I think it's visceral because we as hunters and trappers are so passionate. Very much like Saskatchewan farmers who are passionate about their land, we are passionate about our culture, so we can be your greatest friends, and if you attack us, we can be your greatest enemy. We'd prefer to be your friend. Our capacity to love is greater than to fight. We want to do good.
For some years in the 1980s and 1990s I felt we were under attack a lot more than we are today and little things were big things because we were sensitive about them. It defines who we are. It's who our families are. It's what we do. Whether we're aboriginal or non-aboriginal, it defines our lives, so when you do something that seems to be small to some, you're hitting us in the heart. You're going to get a visceral reaction from us and maybe sometimes an overreaction.

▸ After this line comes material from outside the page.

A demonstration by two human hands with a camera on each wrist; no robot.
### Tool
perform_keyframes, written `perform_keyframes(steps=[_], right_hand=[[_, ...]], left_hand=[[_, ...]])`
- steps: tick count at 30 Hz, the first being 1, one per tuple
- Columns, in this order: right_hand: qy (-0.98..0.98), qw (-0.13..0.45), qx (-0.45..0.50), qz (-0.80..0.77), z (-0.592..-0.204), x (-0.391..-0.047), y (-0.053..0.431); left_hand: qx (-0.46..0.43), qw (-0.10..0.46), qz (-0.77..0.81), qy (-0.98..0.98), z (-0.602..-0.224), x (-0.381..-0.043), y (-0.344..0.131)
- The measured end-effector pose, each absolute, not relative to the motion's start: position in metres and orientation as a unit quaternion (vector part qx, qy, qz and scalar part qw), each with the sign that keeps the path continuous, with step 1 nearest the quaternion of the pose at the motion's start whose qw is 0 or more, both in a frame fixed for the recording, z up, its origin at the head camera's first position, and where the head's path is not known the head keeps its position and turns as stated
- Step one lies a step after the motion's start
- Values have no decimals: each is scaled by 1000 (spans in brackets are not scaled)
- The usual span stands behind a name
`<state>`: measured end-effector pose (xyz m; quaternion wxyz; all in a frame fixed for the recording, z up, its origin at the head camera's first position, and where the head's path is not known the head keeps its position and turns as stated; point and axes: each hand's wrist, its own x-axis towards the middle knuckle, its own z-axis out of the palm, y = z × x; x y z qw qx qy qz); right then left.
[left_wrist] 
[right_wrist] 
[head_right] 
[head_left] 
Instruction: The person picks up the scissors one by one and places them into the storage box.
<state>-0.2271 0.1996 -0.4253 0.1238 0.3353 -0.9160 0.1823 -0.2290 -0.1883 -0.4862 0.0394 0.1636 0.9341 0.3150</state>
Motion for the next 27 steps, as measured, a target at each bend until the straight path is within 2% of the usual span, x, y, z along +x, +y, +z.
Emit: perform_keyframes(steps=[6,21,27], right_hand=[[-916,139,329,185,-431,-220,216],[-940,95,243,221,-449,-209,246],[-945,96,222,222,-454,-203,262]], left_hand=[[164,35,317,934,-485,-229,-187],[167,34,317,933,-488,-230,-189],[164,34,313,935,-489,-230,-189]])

I think we're in a better place now. I don't feel that anymore. Maybe 15 years ago, I was nervous to tell people at a dinner party I was a hunter and trapper. I don't feel that today. People are lining up at my door to get meat now. It's different. I don't know why it's different. I don't know what's changing. I just love it. It's un-Canadian not to respect cultures. We respect each other. We respect our personal choices. That's the other thing. I think when you start trying to take away someone's choice to live their lifestyle, you're going to get an aggressive reaction from them because it's un-Canadian. We don't like that.